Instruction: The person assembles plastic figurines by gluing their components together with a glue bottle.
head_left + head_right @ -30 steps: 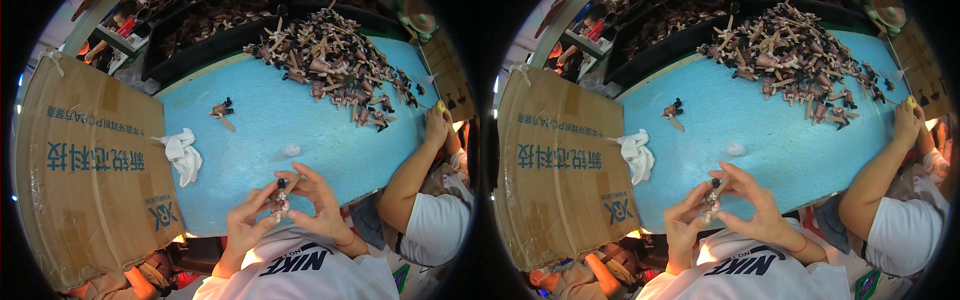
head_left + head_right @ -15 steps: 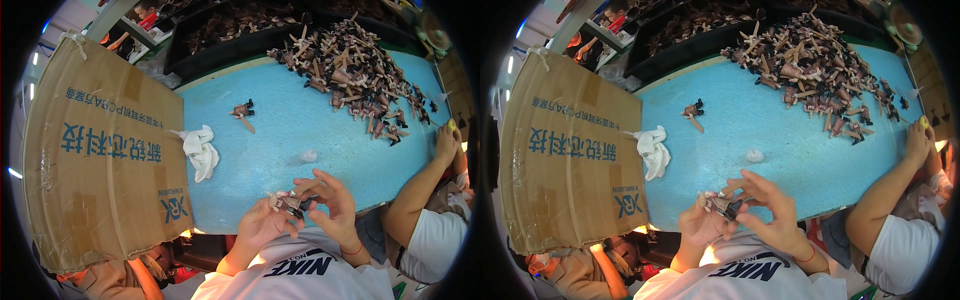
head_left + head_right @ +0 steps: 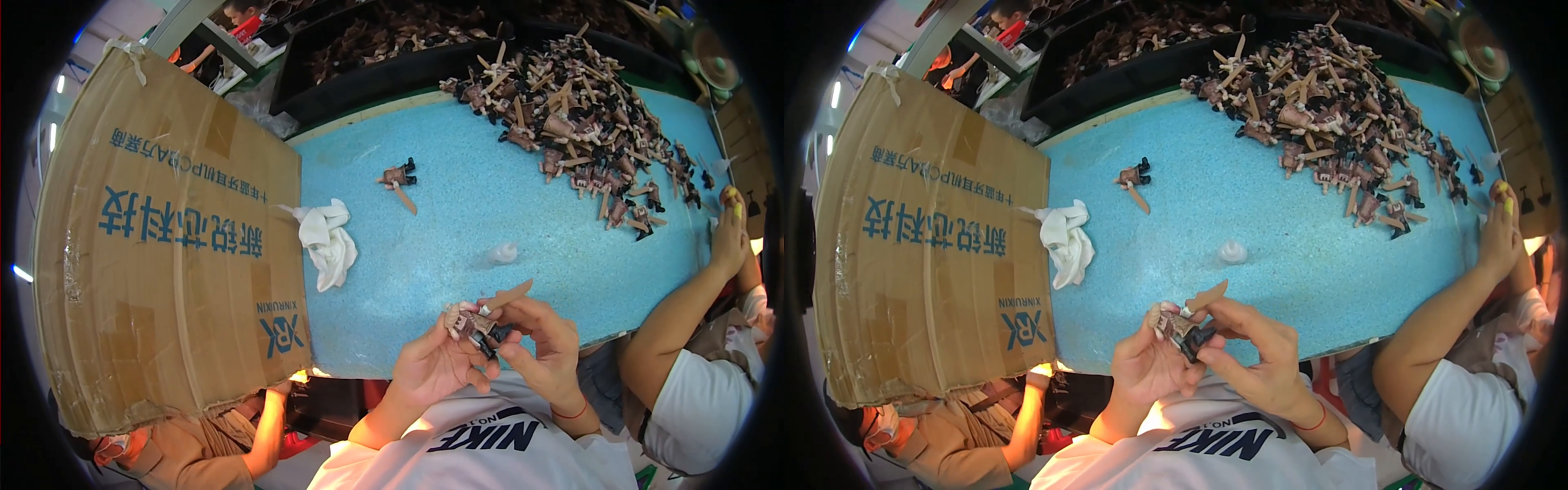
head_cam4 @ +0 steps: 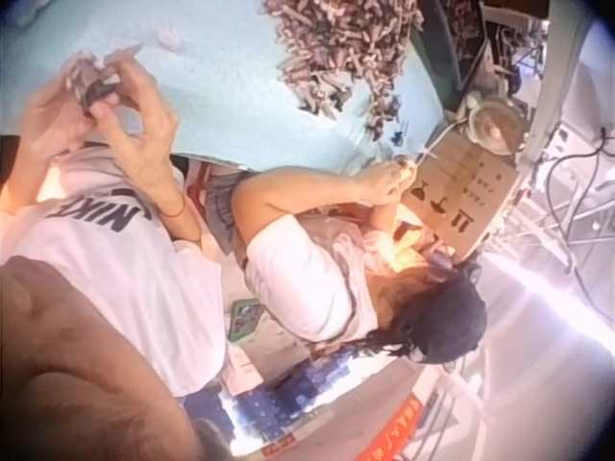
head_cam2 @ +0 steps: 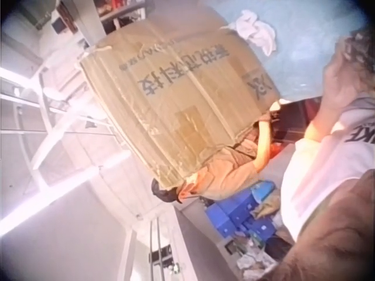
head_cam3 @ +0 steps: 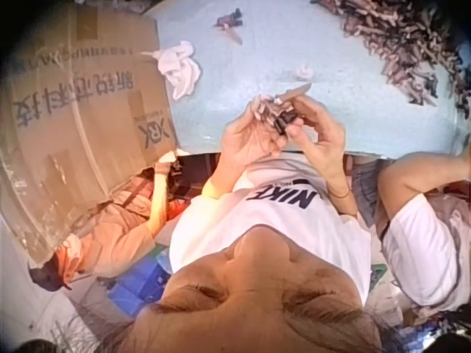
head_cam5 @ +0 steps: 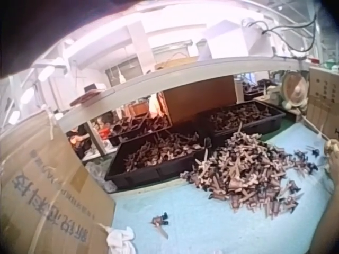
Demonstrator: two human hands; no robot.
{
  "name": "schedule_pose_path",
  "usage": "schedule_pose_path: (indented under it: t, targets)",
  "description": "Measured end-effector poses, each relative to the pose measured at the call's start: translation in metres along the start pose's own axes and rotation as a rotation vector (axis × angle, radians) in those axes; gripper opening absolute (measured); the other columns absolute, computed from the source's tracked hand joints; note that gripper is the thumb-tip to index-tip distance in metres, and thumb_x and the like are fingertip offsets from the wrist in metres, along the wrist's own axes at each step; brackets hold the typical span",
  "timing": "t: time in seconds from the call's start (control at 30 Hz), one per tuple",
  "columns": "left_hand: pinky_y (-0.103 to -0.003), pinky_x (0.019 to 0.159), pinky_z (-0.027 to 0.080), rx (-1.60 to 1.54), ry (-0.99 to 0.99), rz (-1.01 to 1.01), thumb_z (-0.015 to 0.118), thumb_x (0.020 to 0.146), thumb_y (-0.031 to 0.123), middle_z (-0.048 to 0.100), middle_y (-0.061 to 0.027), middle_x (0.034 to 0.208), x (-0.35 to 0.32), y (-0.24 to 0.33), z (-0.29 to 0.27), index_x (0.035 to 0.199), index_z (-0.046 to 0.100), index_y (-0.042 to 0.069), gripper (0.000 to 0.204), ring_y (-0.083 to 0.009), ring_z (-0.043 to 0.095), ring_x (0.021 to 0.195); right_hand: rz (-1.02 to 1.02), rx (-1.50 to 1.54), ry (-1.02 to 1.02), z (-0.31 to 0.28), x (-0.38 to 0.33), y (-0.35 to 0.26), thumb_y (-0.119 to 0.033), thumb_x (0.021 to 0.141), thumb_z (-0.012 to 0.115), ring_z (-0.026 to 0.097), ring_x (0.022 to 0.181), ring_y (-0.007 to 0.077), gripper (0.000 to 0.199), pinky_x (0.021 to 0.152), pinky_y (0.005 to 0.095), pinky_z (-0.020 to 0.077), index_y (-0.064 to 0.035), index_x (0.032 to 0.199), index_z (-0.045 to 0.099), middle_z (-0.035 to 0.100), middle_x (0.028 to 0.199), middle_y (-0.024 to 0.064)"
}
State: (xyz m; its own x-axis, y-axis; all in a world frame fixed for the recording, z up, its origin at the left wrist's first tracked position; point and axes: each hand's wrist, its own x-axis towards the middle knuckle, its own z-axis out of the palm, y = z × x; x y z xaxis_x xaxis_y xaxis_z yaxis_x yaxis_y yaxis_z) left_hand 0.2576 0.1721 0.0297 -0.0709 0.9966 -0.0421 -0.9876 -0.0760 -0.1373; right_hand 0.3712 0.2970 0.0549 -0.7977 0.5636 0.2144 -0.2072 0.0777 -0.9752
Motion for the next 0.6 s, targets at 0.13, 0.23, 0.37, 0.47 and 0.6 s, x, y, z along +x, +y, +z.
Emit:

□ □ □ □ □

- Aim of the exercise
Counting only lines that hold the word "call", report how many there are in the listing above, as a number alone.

- Task output
2